Coupled with a surtax on investment income introduced at the time of Barack Obama's health reform, this would bring the total capital gains tax rate for the richest Americans to 43.4 per cent.
Potentially among the financial losers are private equity executives and technology investors whose earnings include a share of the profits on funds they manage for outside investors. These "carried interest" payments are typically taxed at the lower capital gains rate, rather than as income — and if Biden's plans succeed, that difference could disappear.
Howls of protest echoed from Wall Street to Silicon Valley, as financial lobbyists geared up to influence legislation.

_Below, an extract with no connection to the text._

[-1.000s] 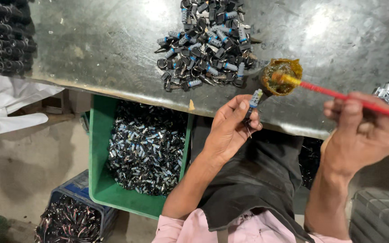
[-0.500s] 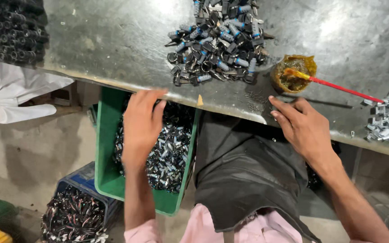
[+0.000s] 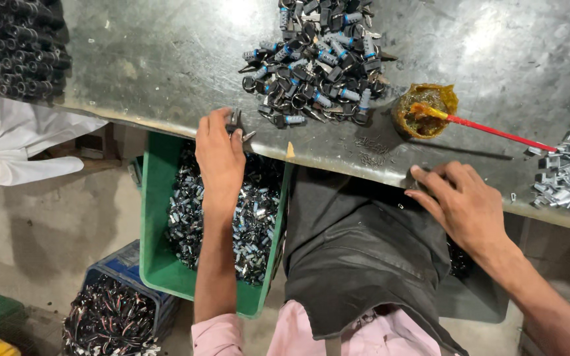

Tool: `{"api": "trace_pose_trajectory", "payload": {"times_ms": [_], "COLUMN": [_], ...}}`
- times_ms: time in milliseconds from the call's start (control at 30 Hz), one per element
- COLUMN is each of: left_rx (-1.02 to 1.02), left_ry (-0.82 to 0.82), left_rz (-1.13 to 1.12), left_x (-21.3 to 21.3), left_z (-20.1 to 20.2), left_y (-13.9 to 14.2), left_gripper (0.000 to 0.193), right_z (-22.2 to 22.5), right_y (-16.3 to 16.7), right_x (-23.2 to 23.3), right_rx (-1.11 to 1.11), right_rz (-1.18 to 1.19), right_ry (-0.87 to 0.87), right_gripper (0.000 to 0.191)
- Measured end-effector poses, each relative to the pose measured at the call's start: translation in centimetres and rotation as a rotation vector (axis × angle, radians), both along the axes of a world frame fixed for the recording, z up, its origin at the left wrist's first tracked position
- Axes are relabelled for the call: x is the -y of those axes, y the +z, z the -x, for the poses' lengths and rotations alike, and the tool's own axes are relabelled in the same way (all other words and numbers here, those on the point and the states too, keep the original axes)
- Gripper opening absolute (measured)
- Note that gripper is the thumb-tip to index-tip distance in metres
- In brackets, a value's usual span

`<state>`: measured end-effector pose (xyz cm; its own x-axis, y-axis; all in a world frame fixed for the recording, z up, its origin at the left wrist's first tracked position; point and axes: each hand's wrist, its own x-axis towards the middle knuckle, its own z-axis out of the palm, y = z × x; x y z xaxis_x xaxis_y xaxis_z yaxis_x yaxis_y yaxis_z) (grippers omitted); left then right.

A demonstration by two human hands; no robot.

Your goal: The person repeatedly picks small cylindrical electronic components from a pile, applies a yellow substance with a brush, and attaches a metal ring to each component. The finished units are placed back on the table.

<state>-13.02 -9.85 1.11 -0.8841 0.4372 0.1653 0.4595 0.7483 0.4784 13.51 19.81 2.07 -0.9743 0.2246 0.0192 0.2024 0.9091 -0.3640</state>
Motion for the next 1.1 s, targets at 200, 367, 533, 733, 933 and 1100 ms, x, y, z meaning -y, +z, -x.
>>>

The proposals "might kill the golden goose that is America", tweeted Tim Draper, one of Silicon Valley's best-known venture capitalists.
Another prominent tech investor agreed that "it shifts the model more towards consumption than investment. In my opinion [that] is bad for the economy [in the] long run, as rich people become more focused on consuming now [rather] than investing or saving for the future."
Those concerns were echoed by Michael Sonnenfeldt, the chair of Tiger 21, a "peer membership network for high net worth individuals" that has more than 850 members and is focused on wealth preservation.
A doubling of the capital gains tax would represent "a slap in the face of entrepreneurs" who take the risk in starting businesses, said Sonnenfeldt, who contends that a carbon tax would be better. "There is no guarantee that doubling the capital gains tax will result in a doubling of revenue. People will find a way to avoid triggering capital gains."
Biden and many Democrats believe that successive rounds of tax cuts have left the US tax code excessively tilted towards the wealthy, and that revenue shortfalls have led to an underfunding of critical public services.
They also believe America's economic structure should shift to benefit workers rather than the owners of capital — which they regard as a major contributor to income inequality and the hollowing out of the middle class.
Even before Biden became president, Washington sporadically entertained higher taxation of capital gains, including for private equity and hedge fund managers. The measure was largely pushed by Democrats but only occasionally by Republicans.
Still, some financiers privately questioned whether any proposal to eliminate the favourable treatment of capital gains would gain traction. While many Democrats appear on board with incremental increases in personal and corporate income tax, some may yet balk at a root-and-branch review of the structure of the taxation system.
Markets fell on news of the proposals, as investors braced for wealthy shareholders to dump their stock while they could still lock in the lower levies on capital gains.
"That's a shocking figure out the gate," said Brad Dillon, senior wealth strategist at UBS Global Wealth Management, of the proposed top rate of capital gains tax.
But he suggested that it may lack support from pivotal Democrats whose support could be crucial in getting a plan through the Senate. "I'm going to be looking to, what does [West Virginia senator] Joe Manchin think of that, what does Kyrsten Sinema [of Arizona] think of that," Dillon said.